A proposal for a shared statistics schema for computer architecture simulators.
Initially, we will be targeting the JSON output format, but we plan to support many other output formats in the future (e.g., CSV, HDF5, pandas, etc.).
This repository is currently maintained by Jason Lowe-Power [email protected]. All questions/comments can be directed toward Jason via email or creating an issue on this repository.
The current working group members are
- Jonathan Beard (Arm)
- Bobby Bruce (gem5, UC Davis)
- Ahmed Gheith (Arm)
- Jason Lowe-Power (gem5, UC Davis)
- Andreas Sandberg (gem5, Arm)
- Arun Rodrigues (SST, Sandia)
- Gwen Voskuilen (SST, Sandia)
There are many computer architecture simulators (e.g., gem5, SST, DRAMSim, and GPGPU-Sim), and each of them have their own output formats, which are often poorly defined. This causes pain for researchers and students using these simulators.
Some pain points include:
- Writing custom text parsing code for each simulator (or multiple time for the same simulator!)
- Confusion on the meaning of statistics
- Incompatibility between simulators, especially when used together (e.g., gem5+DRAMSim)
The goal of this working group is to define a common schema for computer architecture simulator statistics. With this common schema, we hope to enable better compatibility between simulators and to ease the burden on simulator users.
This repository contains a proposal for a statistic schema using JSON Schema.
A good starting guide to JSON Schema is Understanding JSON Schema. JSON Schema is most related to database schemas and simply defines the format of statistics. Simulators must implement statistic output that follows this schema.

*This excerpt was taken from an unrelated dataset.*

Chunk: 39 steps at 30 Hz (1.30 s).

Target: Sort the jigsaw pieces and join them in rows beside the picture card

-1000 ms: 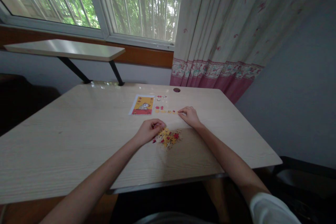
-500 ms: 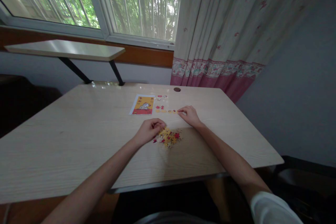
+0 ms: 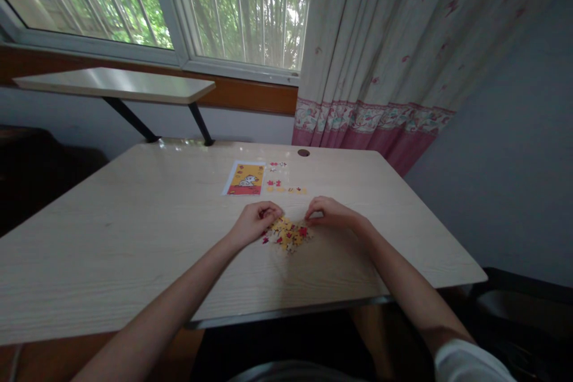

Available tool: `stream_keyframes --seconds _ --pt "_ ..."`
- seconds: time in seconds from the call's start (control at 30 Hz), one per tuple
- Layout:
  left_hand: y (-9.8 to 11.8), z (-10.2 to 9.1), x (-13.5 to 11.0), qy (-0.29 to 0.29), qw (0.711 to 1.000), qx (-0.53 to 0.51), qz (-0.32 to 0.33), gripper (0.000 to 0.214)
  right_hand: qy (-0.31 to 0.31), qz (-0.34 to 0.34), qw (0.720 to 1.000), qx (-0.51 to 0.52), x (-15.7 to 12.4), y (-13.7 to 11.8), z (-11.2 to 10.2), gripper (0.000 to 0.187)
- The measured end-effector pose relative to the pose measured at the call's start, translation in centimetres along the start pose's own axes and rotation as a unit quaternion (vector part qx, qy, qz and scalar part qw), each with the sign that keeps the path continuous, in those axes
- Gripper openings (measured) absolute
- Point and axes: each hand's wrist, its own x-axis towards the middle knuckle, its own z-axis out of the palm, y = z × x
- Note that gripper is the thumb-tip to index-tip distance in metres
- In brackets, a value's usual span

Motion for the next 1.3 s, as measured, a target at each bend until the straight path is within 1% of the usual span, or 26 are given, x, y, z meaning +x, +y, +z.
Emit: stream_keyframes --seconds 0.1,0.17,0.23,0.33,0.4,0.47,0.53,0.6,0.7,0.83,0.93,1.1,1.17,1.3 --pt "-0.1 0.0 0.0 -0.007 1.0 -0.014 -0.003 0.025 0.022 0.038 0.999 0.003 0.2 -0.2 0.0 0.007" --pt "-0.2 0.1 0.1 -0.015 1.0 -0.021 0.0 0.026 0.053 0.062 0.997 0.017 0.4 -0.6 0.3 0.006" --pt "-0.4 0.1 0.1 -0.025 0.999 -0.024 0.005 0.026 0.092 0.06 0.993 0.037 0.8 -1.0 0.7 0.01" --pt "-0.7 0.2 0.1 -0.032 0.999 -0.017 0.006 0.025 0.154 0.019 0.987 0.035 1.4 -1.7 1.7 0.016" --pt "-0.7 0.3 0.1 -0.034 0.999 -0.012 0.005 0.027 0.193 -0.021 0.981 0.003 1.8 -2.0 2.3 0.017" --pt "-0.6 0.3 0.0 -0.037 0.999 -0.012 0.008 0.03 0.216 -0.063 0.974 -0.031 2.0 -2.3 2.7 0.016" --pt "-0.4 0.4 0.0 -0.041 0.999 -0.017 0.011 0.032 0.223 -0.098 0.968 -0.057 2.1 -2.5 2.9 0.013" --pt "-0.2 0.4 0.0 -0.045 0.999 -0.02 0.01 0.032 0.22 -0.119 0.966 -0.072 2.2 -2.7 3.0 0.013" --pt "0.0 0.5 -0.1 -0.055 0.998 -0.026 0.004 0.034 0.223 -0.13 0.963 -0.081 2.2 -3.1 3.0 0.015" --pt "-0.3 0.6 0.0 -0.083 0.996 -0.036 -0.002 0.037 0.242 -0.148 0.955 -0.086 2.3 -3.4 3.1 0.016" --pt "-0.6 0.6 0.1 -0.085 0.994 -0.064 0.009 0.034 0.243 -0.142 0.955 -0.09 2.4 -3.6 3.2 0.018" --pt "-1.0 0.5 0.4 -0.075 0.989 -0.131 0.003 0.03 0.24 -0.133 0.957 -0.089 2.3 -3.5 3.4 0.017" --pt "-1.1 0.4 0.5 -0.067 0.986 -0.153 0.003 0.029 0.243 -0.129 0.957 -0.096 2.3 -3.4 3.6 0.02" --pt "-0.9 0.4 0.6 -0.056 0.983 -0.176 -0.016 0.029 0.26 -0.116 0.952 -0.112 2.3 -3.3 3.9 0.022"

JSON Schema also has the ability to validate an output against the schema. However, we expect that this schema will be used by the simulator developers to design their statistic outputs and by visualization developers to visualize and represent those output. General simulator users shouldn't have to worry about this schema and can simply use the output from the simulators.
The file simstats.schema.json contains the current draft of the schema.
The directory contains a simple python script to test the schema.
To run the tests, you can use the following code:
pip3 install -r requirements.txt
cd tests
python3 test.py
This test will validate the schema. Then, it will validate all of the files in tests/examples. Details of these files can be found in the README in that directory. It contains a set of valid and invalid examples of statistics files in json format.
The schema file begins with a title and description of the overall schema as well as some JSON Schema specific information.
Then, there is a section of "definitions." These are "types" that can be used throughout the rest of the schema. You can think of these as specializations of the built-in JSON types.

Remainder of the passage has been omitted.